From Empire to Independence
Chapter Five



Just as the Proclamation of 1763 was being drafted, a new ministry had begun to grapple with the problems of imperial finances. The new chief minister, George Grenville, first lord of the Treasury, was much like the king: industrious, honest, meticulous, and obtuse. Grenville took for granted the need for redcoats to defend the frontier, although the colonies had been left mostly to their own devices before 1754. He also wanted to keep a large army in America to avoid a rapid demobilization that would retire a large number of influential officers and thereby provoke political criticism at home. But he faced sharply rising costs for American defense, on top of an already staggering debt. He had already tried to find new revenues at home, one result being a cider tax so unpopular that it helped to drive him briefly out of office. It would not be the last time that British or American officials would learn that taxes on drink, fortified or otherwise, stirred deadly passions.
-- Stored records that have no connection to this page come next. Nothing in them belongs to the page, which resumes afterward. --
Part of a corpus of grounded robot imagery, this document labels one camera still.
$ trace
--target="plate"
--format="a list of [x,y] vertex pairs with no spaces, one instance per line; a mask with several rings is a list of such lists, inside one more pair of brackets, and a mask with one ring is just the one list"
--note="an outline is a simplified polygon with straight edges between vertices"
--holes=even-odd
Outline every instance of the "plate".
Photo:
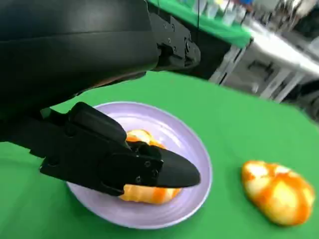
[[119,122],[125,131],[145,129],[168,150],[187,158],[199,170],[201,183],[184,188],[172,201],[162,205],[125,202],[67,183],[75,197],[101,218],[135,229],[165,228],[193,215],[206,200],[212,183],[211,161],[196,134],[178,118],[149,105],[113,102],[95,108]]

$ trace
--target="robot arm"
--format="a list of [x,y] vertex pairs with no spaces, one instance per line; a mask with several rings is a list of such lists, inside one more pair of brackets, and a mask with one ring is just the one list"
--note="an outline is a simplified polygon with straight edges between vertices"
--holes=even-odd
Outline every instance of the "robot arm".
[[200,182],[187,159],[127,143],[116,121],[84,103],[66,114],[49,108],[148,70],[195,66],[186,28],[149,14],[144,0],[5,0],[0,9],[0,141],[43,158],[43,174],[113,196],[125,184]]

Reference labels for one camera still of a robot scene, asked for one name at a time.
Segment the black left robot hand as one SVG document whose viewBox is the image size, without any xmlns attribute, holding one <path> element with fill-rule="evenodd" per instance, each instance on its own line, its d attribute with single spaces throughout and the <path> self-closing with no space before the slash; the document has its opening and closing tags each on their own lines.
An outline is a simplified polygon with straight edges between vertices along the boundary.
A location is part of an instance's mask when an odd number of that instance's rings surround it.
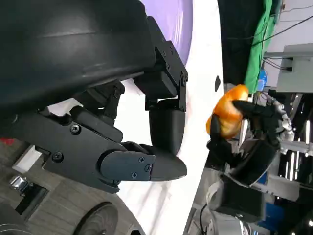
<svg viewBox="0 0 313 235">
<path fill-rule="evenodd" d="M 114 126 L 127 79 L 145 95 L 151 145 Z M 34 145 L 47 171 L 108 193 L 184 177 L 187 81 L 138 0 L 0 3 L 0 135 Z"/>
</svg>

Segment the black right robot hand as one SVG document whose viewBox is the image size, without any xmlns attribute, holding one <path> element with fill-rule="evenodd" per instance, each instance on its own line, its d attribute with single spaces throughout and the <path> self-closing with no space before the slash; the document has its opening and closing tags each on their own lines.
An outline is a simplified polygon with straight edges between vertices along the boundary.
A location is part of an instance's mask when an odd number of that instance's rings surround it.
<svg viewBox="0 0 313 235">
<path fill-rule="evenodd" d="M 213 114 L 205 167 L 226 175 L 239 185 L 251 187 L 268 170 L 280 151 L 276 130 L 282 118 L 273 104 L 261 106 L 239 100 L 232 101 L 232 104 L 245 119 L 250 120 L 256 138 L 251 146 L 238 153 L 233 152 L 231 144 L 222 136 L 220 117 Z"/>
</svg>
Because there was a large tax burden at home and a much lighter one in the colonies, Grenville reasoned that the Americans were obligated to share the cost of their own defense. He also learned that the American customs service was grossly inefficient. Evasion and corruption were rampant, and the service needed tightening. Grenville directed absentee customs agents to pack themselves off to American and cease hiring deputies. He issued stern orders to colonial officials and set the navy to patrolling the coasts. In Parliament he secured an Act for the Encouragement of Officers Making Seizures (1763), which set up a new maritime or vice-admiralty court in Halifax with jurisdiction over all the colonies, a court that had no juries of colonists sympathetic to smugglers. The old habits of salutary neglect in the enforcement of the Navigation Acts were coming to an end, causing no little annoyance to American shippers.
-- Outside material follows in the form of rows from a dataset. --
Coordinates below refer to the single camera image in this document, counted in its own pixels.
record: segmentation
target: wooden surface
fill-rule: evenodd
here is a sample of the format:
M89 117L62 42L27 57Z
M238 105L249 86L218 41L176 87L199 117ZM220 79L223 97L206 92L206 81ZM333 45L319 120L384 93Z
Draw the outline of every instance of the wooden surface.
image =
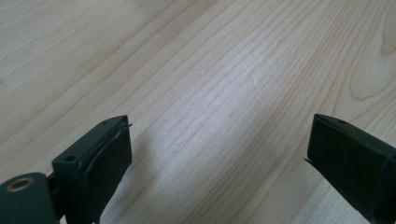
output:
M0 182L127 114L103 223L365 223L308 163L315 113L396 146L396 3L0 2Z

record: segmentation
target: black plastic part
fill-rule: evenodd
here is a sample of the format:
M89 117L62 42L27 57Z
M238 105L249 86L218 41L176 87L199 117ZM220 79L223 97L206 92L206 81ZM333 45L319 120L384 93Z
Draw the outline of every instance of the black plastic part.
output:
M64 191L68 223L99 223L108 201L132 162L126 116L107 119L52 162Z
M19 175L0 186L0 223L54 224L50 191L45 175Z
M308 159L371 223L396 221L396 148L332 117L315 115Z

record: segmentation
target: screw hole
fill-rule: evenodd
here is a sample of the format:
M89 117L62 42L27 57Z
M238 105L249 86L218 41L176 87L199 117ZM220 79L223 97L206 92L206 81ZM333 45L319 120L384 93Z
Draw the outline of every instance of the screw hole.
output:
M68 156L66 157L66 161L74 161L76 159L75 156Z
M35 180L32 177L25 177L18 179L12 183L10 183L7 186L7 191L9 192L17 192L23 189L26 189L27 187L31 186L33 183L35 183Z

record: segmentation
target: tabletop
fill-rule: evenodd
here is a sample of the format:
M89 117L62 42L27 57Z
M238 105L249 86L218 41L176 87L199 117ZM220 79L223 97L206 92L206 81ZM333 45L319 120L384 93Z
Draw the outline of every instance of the tabletop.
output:
M396 3L0 2L0 182L128 115L101 223L367 223L304 161L314 114L396 146Z

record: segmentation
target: light wood tabletop
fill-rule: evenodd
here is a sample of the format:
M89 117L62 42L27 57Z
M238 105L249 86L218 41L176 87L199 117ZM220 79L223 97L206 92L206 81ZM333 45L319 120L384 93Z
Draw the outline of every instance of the light wood tabletop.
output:
M368 223L304 161L315 113L396 146L396 2L0 2L0 182L128 115L101 223Z
Strict enforcement of the old Molasses Act of 1733 posed a serious threat to New England's mercantile prosperity, which in turn created markets for British goods. The sixpence-per-gallon duty had been set prohibitively high, not for purposes of revenue but to prevent trade with the French sugar islands. Yet the rum distilleries consumed more molasses than the British West Indies provided, and as the governor of Massachusetts wrote to the king: "Even illegal trade, where the balance is in favor of British subjects, makes its final return to Great Britain." Grenville recognized that the sixpence duty, if enforced, would be ruinous to a major colonial enterprise. So he put through a new Revenue Act of 1764, commonly know as the Sugar Act, which cut the duty in half, from sixpence to three pence per gallon. This, he believed, would reduce the temptation to smuggle or to bribe the customs officers. In addition the Sugar Act levied new duties on imports of foreign textiles, wines, coffee, indigo, and sugar. The act, Grenville estimated, would bring in about £45,000 a year that would go "toward defraying the necessary expenses of defending, protecting, and securing, the said colonies and plantations." For the first time Parliament had adopted duties frankly designed to raise revenues in the colonies and not merely intended to regulate trade.
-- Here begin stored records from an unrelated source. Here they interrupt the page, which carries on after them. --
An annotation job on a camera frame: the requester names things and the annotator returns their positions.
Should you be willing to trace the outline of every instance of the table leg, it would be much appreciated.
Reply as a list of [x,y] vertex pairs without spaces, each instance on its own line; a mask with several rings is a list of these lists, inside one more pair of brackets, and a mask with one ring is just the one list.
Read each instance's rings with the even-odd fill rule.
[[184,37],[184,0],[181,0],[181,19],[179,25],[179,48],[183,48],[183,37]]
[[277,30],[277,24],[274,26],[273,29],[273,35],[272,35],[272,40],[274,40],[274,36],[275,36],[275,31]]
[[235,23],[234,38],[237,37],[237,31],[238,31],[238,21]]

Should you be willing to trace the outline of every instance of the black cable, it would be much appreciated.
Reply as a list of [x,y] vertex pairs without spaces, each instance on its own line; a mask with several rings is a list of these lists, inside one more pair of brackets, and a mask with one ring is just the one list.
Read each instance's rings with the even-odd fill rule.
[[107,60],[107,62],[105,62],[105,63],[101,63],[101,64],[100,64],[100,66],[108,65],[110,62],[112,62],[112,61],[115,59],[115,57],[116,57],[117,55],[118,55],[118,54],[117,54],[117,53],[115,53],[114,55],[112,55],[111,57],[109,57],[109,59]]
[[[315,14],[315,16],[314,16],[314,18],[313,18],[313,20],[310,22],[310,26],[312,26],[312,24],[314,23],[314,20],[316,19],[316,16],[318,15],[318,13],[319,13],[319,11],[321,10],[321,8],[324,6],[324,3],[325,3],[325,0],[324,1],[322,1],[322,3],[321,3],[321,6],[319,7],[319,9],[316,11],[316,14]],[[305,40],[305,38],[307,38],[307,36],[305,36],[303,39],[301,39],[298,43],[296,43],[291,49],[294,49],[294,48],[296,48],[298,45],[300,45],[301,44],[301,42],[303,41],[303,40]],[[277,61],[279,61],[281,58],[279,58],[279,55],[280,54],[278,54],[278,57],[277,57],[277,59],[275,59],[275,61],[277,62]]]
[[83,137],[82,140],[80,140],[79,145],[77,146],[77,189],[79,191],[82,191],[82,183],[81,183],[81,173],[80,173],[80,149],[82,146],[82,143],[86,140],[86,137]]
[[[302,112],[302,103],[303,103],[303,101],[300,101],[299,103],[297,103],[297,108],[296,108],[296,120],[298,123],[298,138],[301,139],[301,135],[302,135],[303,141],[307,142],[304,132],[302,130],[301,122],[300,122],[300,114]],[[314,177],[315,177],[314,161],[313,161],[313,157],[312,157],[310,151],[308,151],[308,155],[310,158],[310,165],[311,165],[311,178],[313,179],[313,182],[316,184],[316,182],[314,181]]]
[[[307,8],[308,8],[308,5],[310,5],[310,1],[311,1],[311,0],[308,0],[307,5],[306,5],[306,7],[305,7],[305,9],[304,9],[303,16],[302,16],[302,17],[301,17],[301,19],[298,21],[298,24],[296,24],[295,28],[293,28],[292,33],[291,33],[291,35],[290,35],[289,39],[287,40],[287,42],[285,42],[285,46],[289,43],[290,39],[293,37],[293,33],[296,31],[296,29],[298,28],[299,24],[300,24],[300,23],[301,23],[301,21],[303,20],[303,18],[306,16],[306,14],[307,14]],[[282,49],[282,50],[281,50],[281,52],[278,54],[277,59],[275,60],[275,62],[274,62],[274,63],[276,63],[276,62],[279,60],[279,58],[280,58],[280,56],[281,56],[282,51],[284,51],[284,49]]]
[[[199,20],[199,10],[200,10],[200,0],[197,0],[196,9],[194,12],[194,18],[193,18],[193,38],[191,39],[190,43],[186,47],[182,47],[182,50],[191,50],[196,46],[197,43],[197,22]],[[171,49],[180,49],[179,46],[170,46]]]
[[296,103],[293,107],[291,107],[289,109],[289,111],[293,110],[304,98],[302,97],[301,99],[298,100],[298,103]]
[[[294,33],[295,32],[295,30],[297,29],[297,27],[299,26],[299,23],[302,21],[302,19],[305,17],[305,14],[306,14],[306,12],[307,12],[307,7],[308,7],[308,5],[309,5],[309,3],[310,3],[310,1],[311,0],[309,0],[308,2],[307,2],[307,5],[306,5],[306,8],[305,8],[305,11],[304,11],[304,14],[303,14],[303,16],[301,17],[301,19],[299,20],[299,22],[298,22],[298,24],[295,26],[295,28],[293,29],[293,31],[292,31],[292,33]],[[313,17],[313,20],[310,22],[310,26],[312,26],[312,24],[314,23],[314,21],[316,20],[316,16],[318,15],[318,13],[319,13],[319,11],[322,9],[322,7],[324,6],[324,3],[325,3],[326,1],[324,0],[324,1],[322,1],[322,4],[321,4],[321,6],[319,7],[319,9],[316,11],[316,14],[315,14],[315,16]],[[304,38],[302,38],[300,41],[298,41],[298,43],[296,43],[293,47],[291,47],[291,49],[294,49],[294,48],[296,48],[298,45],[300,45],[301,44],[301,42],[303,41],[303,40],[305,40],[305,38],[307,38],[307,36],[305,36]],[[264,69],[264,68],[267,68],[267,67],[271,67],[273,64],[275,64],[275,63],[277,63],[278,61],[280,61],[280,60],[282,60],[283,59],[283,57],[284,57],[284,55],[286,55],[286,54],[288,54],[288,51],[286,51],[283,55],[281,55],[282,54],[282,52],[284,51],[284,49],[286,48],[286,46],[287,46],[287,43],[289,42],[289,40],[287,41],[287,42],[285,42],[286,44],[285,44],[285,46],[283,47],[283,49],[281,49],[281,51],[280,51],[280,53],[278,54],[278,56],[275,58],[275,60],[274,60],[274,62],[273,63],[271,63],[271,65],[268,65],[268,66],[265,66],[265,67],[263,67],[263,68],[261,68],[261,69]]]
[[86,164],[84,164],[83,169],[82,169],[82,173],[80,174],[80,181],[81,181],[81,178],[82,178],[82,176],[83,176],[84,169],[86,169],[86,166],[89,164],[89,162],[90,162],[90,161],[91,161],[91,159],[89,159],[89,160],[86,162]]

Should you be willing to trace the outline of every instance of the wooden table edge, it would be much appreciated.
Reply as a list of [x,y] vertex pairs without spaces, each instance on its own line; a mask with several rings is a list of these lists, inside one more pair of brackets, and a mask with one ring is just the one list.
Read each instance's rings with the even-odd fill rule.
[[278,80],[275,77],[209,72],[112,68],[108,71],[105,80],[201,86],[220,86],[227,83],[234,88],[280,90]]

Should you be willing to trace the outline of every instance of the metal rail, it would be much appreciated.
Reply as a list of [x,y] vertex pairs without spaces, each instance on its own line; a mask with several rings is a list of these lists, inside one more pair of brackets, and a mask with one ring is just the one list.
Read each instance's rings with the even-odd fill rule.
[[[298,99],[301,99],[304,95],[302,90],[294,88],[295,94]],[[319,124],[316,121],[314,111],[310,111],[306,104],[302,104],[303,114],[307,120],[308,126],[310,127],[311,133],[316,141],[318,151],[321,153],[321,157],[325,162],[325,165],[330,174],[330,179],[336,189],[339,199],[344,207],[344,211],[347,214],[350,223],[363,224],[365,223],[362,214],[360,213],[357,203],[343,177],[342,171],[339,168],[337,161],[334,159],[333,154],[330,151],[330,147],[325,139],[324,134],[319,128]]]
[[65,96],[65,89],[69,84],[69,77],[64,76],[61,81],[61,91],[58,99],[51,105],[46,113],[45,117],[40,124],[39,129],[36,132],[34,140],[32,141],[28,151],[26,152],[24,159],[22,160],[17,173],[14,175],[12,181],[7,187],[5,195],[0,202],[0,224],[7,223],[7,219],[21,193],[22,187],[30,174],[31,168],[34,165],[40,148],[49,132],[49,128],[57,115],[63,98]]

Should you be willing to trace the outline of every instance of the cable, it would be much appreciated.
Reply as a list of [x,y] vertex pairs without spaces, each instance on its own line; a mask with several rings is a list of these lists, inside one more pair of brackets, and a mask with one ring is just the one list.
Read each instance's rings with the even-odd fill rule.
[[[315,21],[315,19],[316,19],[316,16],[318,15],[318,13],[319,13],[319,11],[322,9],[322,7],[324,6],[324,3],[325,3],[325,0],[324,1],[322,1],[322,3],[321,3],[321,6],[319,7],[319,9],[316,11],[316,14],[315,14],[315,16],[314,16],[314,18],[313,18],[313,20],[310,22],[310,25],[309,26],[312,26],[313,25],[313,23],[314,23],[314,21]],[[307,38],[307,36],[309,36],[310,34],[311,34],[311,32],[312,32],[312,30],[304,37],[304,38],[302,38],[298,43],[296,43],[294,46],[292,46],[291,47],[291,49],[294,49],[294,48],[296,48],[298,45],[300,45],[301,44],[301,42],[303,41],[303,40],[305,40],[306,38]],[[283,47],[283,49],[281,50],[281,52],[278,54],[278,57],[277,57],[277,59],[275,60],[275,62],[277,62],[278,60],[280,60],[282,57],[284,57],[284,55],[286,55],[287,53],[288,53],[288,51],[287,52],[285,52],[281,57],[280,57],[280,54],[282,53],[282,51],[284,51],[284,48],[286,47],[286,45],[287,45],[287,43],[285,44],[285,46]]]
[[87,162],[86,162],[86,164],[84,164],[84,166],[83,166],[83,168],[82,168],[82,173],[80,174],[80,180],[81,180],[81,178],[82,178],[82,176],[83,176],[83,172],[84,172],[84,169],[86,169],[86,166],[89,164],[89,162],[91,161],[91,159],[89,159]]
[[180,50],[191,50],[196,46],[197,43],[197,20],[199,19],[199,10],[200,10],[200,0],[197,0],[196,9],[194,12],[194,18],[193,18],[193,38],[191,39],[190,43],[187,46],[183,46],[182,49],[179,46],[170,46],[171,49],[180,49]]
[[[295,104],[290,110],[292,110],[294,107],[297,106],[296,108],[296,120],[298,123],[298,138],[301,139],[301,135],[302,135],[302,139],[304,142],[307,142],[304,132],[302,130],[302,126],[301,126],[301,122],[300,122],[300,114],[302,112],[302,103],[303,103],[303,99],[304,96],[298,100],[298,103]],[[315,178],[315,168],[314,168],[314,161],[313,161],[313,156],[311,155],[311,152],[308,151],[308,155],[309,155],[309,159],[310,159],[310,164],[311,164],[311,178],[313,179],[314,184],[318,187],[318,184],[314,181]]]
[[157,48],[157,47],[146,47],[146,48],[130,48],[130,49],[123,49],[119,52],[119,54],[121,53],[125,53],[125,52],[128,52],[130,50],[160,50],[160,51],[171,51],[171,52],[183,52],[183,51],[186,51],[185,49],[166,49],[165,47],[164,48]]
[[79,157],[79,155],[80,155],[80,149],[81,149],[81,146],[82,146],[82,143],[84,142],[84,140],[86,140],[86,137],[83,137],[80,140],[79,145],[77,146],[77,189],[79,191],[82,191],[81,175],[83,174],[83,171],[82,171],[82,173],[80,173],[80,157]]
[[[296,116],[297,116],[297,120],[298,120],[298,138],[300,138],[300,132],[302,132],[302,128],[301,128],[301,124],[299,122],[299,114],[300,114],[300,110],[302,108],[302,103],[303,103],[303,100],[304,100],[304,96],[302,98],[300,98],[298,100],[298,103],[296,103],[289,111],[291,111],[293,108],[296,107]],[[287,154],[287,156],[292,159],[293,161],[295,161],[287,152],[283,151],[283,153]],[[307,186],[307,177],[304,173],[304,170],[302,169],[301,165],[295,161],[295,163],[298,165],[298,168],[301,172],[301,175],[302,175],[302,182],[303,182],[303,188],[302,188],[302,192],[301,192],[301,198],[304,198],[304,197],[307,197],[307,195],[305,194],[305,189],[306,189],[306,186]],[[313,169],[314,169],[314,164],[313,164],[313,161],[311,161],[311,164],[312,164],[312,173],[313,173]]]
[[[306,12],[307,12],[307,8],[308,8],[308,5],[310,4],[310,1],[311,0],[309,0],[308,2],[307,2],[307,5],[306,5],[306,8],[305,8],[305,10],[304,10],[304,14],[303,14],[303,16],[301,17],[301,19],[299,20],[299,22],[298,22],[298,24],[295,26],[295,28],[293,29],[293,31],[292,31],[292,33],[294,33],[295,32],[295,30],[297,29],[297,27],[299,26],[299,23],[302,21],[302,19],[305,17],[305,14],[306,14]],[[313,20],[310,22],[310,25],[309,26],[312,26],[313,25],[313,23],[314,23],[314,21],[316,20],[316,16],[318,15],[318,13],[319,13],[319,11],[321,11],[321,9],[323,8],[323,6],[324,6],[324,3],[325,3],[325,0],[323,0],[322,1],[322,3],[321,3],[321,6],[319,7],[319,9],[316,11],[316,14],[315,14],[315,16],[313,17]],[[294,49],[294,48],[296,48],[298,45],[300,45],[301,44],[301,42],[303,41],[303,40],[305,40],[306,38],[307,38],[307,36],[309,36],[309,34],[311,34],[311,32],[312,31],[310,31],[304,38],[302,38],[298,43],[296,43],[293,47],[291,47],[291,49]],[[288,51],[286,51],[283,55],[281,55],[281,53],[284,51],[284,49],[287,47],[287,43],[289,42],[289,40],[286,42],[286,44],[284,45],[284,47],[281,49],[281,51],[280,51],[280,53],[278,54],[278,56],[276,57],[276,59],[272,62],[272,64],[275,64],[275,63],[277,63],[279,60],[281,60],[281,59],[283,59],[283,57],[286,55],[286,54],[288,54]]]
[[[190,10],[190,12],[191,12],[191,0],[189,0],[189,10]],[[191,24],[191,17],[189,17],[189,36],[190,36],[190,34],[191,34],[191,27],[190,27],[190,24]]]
Another of Grenville's new regulatory measures had an important impact on the colonies: The Currency Act of 1764. The colonies faced a chronic shortage of hard money, which kept going out to pay debts in England. To meet the shortage, they resorted to issuing their own paper money. British creditors, however, feared payment in such a depreciated currency. To alleviate their fears, Parliament in 1751 had forbidden the New England colonies to make their currency legal tender. Now Grenville extended the prohibition to all the colonies. The result was a decline in the value of existing paper money, since nobody was obligated to accept it in payment of debts, even in the colonies. The deflationary impact of the Currency Act, combined with new duties and stricter enforcement, delivered a severe shock to a colonial economy already suffering a postwar business decline.

THE STAMP ACT But Grenville's new plan to make Americans pay for British expenses remained incomplete. The Sugar Act would defray only a fraction of the cost of maintaining the 10,000 soldiers to be stationed along the western frontier. He had in mind still another measure to raise money in America, a stamp tax. Early in 1765 he presented his plan to agents of the colonies in London. They protested unanimously, but had no response to his request for an alternative. And neither he nor they seemed to have any inkling of the storm it would arouse. Benjamin Franklin, representing four colonies, even proposed one of his friends as a stamp agent.

On February 13, 1765, Grenville laid his proposal before Parliament. It aroused little interest or debate. Only three speeches were delivered in opposition, but one of them included a fateful phrase. Colonel Isaac Barré, who had served with Wolfe at Quéebec, said that British agents sent out to the colonies had "caused the blood of these sons of liberty to recoil within them." Nevertheless the act passed the Commons easily. The act created revenue stamps and required that they be fixed to printed matter and legal documents of all kinds: newspapers, pamphlets, broadsides, almanacs, bonds, leases, deeds, licenses, insurance policies, ship clearances, college diplomas, even dice and playing cards. The requirement would go into effect on November 1, 1765.

In March 1765 Grenville completed his new system of colonial regulations when he put through the Quartering Act. In effect it was still another tax. This act required the colonies to supply British troops with provisions and to provide them with barracks or submit to their use of inns and vacant buildings. It applied to all colonies, but affected mainly New York, headquarters of the British forces.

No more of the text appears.